-- Work order --
When you write out the listing, keep each word exactly as it stands but include none of its images.
Start of Raw data
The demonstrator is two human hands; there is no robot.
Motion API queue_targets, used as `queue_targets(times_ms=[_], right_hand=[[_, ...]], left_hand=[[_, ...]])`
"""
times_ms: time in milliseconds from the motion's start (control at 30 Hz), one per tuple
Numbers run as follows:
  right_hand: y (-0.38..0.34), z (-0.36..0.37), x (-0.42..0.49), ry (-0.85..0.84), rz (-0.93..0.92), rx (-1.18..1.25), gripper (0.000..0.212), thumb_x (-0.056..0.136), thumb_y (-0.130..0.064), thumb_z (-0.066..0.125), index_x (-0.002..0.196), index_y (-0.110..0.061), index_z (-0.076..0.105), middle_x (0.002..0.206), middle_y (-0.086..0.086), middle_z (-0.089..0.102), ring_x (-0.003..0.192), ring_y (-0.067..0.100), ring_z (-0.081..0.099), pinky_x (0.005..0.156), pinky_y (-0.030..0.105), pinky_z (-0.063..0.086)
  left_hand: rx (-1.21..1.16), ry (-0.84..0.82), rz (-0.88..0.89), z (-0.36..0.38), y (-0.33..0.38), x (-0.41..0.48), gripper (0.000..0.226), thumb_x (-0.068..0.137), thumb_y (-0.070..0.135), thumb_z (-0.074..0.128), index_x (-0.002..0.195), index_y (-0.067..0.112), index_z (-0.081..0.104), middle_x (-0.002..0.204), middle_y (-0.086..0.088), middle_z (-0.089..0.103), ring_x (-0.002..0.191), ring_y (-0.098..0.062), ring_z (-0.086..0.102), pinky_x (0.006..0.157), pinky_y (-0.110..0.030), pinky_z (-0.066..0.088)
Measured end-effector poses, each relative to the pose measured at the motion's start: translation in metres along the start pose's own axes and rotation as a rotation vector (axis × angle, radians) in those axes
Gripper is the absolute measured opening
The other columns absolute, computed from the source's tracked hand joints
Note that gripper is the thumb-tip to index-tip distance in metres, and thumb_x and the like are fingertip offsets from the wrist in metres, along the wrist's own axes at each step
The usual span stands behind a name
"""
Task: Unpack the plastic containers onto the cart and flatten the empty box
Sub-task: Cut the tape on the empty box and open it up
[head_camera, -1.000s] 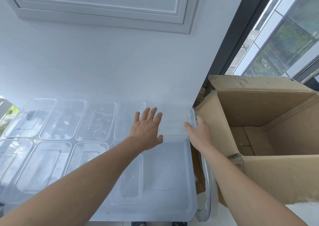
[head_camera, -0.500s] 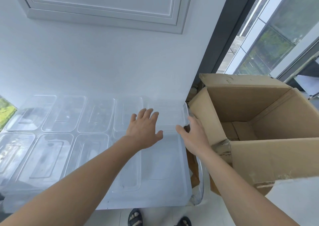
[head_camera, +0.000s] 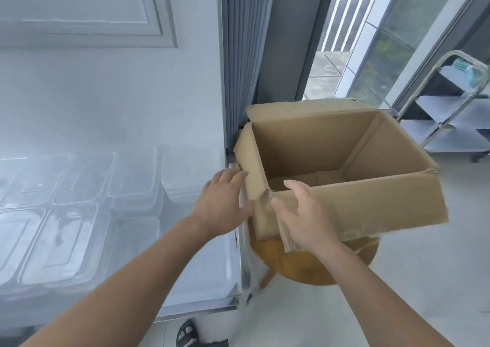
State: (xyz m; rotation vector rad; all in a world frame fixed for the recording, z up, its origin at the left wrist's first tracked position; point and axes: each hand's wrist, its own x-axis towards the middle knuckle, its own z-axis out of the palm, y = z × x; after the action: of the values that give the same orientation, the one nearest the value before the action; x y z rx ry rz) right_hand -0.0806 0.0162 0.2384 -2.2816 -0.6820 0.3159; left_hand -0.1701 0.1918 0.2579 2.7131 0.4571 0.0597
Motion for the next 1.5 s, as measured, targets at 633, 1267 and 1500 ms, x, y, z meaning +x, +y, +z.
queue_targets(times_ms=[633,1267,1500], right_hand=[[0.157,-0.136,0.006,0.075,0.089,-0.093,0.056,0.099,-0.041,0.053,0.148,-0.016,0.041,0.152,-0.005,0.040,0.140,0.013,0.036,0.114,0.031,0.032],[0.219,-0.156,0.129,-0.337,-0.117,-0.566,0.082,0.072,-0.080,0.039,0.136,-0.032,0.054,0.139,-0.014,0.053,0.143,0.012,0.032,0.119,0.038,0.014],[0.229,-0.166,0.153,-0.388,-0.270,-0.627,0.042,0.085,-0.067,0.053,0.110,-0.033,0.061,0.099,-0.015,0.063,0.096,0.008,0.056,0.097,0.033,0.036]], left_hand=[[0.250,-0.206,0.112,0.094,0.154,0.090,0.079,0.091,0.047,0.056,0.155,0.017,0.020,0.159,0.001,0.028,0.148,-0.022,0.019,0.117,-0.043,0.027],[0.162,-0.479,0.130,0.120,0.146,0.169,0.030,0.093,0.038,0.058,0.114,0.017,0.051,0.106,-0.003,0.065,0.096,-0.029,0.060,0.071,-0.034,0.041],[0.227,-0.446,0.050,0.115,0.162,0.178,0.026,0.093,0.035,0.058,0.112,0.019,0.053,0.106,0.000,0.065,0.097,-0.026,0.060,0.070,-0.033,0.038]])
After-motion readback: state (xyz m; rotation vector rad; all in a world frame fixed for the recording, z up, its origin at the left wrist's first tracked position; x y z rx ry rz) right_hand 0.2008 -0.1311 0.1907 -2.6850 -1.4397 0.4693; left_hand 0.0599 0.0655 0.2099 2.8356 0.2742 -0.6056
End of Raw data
-- Completed exercise --
The demonstrator is two human hands; there is no robot.
Motion API queue_targets, used as `queue_targets(times_ms=[_], right_hand=[[_, ...]], left_hand=[[_, ...]])`
"""
times_ms: time in milliseconds from the motion's start (control at 30 Hz), one per tuple
Numbers run as follows:
  right_hand: y (-0.38..0.34), z (-0.36..0.37), x (-0.42..0.49), ry (-0.85..0.84), rz (-0.93..0.92), rx (-1.18..1.25), gripper (0.000..0.212), thumb_x (-0.056..0.136), thumb_y (-0.130..0.064), thumb_z (-0.066..0.125), index_x (-0.002..0.196), index_y (-0.110..0.061), index_z (-0.076..0.105), middle_x (0.002..0.206), middle_y (-0.086..0.086), middle_z (-0.089..0.102), ring_x (-0.003..0.192), ring_y (-0.067..0.100), ring_z (-0.081..0.099), pinky_x (0.005..0.156), pinky_y (-0.030..0.105), pinky_z (-0.063..0.086)
  left_hand: rx (-1.21..1.16), ry (-0.84..0.82), rz (-0.88..0.89), z (-0.36..0.38), y (-0.33..0.38), x (-0.41..0.48), gripper (0.000..0.226), thumb_x (-0.068..0.137), thumb_y (-0.070..0.135), thumb_z (-0.074..0.128), index_x (-0.002..0.195), index_y (-0.067..0.112), index_z (-0.081..0.104), middle_x (-0.002..0.204), middle_y (-0.086..0.088), middle_z (-0.089..0.103), ring_x (-0.002..0.191), ring_y (-0.098..0.062), ring_z (-0.086..0.102), pinky_x (0.006..0.157), pinky_y (-0.110..0.030), pinky_z (-0.066..0.088)
Measured end-effector poses, each relative to the pose measured at the motion's start: translation in metres along the start pose's own axes and rotation as a rotation vector (axis × angle, radians) in those axes
Gripper is the absolute measured opening
The other columns absolute, computed from the source's tracked hand joints
Note that gripper is the thumb-tip to index-tip distance in metres, and thumb_x and the like are fingertip offsets from the wrist in metres, along the wrist's own axes at each step
The usual span stands behind a name
"""
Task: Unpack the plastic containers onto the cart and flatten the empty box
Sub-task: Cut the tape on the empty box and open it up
[head_camera, -1.000s] 
[head_camera, -0.500s] 
[head_camera, +0.000s] 
State: (xyz m; rotation vector rad; all in a world frame fixed for the recording, z up, its origin at the left wrist's first tracked position; point and axes: each hand's wrist, its own x-axis towards the middle knuckle, its own z-axis out of the palm, y = z × x; after the action: of the values that give the same orientation, the one nearest the value before the action; x y z rx ry rz) right_hand -0.0806 0.0162 0.2384 -2.2816 -0.6820 0.3159; left_hand -0.1701 0.1918 0.2579 2.7131 0.4571 0.0597
Motion for the next 1.5 s, as measured, targets at 633, 1267 and 1500 ms, x, y, z meaning +x, +y, +z.
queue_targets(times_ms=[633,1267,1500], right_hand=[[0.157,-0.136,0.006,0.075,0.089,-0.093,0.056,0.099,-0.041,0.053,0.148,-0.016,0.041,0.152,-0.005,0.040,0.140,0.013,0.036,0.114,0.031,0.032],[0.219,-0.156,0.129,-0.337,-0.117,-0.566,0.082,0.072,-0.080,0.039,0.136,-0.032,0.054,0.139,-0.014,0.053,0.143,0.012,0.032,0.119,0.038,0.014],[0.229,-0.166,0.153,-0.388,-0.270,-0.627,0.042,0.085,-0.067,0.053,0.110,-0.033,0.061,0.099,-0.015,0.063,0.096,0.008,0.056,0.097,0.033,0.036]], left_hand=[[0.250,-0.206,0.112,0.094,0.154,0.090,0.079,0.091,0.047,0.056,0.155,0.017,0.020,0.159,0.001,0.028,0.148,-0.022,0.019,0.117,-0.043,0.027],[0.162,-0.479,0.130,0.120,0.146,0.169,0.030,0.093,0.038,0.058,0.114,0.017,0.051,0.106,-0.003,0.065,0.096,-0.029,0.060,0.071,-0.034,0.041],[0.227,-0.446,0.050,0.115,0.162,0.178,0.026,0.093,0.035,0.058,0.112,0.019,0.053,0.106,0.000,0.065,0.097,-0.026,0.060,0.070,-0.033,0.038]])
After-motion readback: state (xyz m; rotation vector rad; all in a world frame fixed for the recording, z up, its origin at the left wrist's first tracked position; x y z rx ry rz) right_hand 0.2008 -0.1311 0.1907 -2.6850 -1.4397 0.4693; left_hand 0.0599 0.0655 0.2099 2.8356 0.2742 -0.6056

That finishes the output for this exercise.